# Learning Guitar



## Willow (Aug 5, 2019)

So I've had a guitar for maybe 15 or so years now and I've been trying to off and on learn how to play for most of those 15 years with very little success. I've mostly been trying to learn through an app, but it only allows for a certain amount of lessons a day before asking me to pay for a subscription. 

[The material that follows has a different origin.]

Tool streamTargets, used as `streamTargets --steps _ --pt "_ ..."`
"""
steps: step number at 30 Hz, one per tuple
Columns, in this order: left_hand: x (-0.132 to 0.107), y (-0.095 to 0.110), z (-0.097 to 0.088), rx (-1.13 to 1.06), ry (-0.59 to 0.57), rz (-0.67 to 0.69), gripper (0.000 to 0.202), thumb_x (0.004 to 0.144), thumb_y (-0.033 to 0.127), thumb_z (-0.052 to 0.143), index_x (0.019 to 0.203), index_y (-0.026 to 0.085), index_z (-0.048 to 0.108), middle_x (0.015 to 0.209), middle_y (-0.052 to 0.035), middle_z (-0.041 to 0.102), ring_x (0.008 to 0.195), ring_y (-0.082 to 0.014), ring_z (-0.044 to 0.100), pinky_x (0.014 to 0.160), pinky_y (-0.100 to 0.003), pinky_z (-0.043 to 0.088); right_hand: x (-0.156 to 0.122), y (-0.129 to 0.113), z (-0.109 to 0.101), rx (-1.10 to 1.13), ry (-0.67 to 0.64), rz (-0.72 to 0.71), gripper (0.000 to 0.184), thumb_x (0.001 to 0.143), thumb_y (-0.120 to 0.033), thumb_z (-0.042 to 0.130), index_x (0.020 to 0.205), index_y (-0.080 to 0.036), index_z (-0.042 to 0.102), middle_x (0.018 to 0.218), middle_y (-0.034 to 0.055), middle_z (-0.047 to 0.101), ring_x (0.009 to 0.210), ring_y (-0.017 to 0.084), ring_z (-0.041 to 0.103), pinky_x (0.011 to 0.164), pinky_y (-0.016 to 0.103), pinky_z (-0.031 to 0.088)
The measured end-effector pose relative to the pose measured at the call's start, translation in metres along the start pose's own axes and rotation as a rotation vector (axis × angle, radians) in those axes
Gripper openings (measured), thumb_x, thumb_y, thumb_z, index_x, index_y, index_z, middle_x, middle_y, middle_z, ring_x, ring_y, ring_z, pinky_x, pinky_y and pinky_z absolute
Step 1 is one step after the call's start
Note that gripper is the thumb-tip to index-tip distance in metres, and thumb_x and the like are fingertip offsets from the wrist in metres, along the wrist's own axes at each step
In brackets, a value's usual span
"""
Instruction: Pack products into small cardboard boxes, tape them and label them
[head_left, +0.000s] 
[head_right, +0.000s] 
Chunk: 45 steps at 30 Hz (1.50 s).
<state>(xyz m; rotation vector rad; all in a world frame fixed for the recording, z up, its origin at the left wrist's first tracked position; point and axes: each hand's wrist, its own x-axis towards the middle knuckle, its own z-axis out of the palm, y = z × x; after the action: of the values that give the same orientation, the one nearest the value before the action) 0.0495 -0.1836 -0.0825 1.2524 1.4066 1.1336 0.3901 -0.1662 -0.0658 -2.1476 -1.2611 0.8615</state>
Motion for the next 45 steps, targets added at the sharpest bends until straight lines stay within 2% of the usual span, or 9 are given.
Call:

Really interested in seeing what advice people would have for making better use of my time or if there are any websites you'd recommend. My biggest issues I think right now are strumming and fretting without needing to look at the strings, which are probably the worst two problems to have when trying to learn guitar


----------



## SusiKette (Aug 6, 2019)

Not needing to look at strings/frets as you play comes eventually from muscle memory (taking that you practice regularly). I've been playing the intro melody of this track (although slower) and I sometimes don't need to look an my hands when I'm playing it because I remember which order strings/frets need to be played after a while. Honestly, I see nothing wrong in looking at the fretboard if you need to, so there is no need to try to learn out of it. Learning guitar unfortunately requires practicing regularly and efficiently to make any real progress, and the lack of progressing can feel discouraging, which isn't helping.


----------



## Willow (Aug 6, 2019)

SusiKette said:


> Honestly, I see nothing wrong in looking at the fretboard if you need to, so there is no need to try to learn out of it.

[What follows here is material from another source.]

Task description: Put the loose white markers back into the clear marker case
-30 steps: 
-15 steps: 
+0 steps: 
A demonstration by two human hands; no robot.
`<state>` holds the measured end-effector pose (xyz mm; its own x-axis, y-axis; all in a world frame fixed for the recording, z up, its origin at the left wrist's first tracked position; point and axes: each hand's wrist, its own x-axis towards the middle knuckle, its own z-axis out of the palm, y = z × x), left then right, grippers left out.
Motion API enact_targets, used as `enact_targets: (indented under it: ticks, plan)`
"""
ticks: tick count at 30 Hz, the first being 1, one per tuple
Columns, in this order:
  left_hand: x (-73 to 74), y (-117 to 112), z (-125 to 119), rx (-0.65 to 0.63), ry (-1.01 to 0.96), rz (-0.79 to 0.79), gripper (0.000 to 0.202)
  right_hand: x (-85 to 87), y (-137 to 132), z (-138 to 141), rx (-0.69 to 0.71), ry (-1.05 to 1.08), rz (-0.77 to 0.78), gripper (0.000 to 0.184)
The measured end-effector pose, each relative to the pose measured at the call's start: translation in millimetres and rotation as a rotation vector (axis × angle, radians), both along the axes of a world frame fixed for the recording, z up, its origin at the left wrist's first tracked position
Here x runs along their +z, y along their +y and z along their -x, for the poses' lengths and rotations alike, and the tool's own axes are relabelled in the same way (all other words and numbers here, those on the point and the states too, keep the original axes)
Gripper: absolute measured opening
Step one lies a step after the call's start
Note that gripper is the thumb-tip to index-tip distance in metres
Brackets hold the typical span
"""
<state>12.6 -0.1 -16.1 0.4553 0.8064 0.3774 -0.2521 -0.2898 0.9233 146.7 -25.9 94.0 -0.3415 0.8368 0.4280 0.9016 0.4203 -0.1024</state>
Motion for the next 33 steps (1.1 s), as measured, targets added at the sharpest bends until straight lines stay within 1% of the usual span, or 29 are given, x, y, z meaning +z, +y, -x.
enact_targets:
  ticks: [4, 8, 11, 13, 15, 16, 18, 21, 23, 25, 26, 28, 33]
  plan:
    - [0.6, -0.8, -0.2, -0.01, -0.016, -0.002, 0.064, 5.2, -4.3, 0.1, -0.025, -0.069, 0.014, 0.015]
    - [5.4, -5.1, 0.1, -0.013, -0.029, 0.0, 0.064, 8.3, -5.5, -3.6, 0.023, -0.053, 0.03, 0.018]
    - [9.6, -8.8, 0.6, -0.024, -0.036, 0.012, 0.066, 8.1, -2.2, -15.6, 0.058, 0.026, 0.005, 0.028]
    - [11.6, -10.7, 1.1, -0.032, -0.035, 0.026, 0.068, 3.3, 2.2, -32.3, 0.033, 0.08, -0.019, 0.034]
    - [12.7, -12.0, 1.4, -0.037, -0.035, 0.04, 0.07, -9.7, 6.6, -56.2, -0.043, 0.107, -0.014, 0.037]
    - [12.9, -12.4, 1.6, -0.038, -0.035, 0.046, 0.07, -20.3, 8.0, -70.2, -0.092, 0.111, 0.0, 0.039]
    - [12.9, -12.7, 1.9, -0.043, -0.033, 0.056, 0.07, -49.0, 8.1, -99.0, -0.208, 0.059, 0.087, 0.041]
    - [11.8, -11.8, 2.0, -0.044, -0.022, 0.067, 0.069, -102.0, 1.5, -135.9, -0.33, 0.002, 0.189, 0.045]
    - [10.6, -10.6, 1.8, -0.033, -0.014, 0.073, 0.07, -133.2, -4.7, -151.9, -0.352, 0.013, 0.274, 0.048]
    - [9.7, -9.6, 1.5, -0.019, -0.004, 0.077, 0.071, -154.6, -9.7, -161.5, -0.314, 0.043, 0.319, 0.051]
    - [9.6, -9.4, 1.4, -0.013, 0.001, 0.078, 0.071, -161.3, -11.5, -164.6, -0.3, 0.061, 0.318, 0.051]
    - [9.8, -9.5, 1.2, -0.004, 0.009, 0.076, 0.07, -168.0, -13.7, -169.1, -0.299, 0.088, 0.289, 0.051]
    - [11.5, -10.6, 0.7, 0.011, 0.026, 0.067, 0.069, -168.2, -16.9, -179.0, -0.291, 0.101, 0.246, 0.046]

If you play songs from memory it's not a bad thing, but if you're trying to read from sheet music or tabs I think it makes you play slower since you waste a lot of time checking your fingers for positioning


----------



## Render (Aug 6, 2019)

Been there. Put the phone away, its just a distraction. Don't look at sheet music, you don't know what to do with it anyway (at least not yet). In my experience I was trying to focus on EVERYTHING instead of what actually matters. You need a foundation to build on. 

My advice would be to find an image that shows finger positions for chords and set the goal of learning one chord a day. Get each one clean in just a single down strum. Focus on your hand on the neck, try to avoid looking at the other. Each day, play the chords you know plus one new one. Start with the easy chords, the majors A - G and skip any that hurt your fingers for now. After you've got a few major chords down pretty good, try a few minors Am, Em, etc. 

After you have a few majors and minors under your belt to where you don't have to look at the cheat sheet to play them, start to practice going from one to the other. This part it where I got stuck. Best advice I have is to find two chords that are pretty close and just go from one to the other for a day or so. Try to strum pause strum on a 1 second count. You're not so much making music as training your brain/hand to make a strange movements in a hurry. As before, once you get one transition down add another chord, try to get at least one more down a day. By now your fingers will be raw but improving lol.

Once you've got four or five chords down pretty clean and can switch back and forth without to much hassle, that's when you look at the other hand. Strum patterns are tricky to learn and hard to forget. Try down-down-up on each chord, transitioning between up and down strums. 

If you make it to that point, time to find your first song. Pick something simple you don't like to much (you'll get sick of playing it), look for the song in chords instead of the proper sheet music. Google is your friend. Once you find the chords and are pretty sure you can hit them all, pull up the song on YouTube and try to play along. You'll fail, they will play way to fast, but you'll pick up speed as you get used to the beat and chord changes. 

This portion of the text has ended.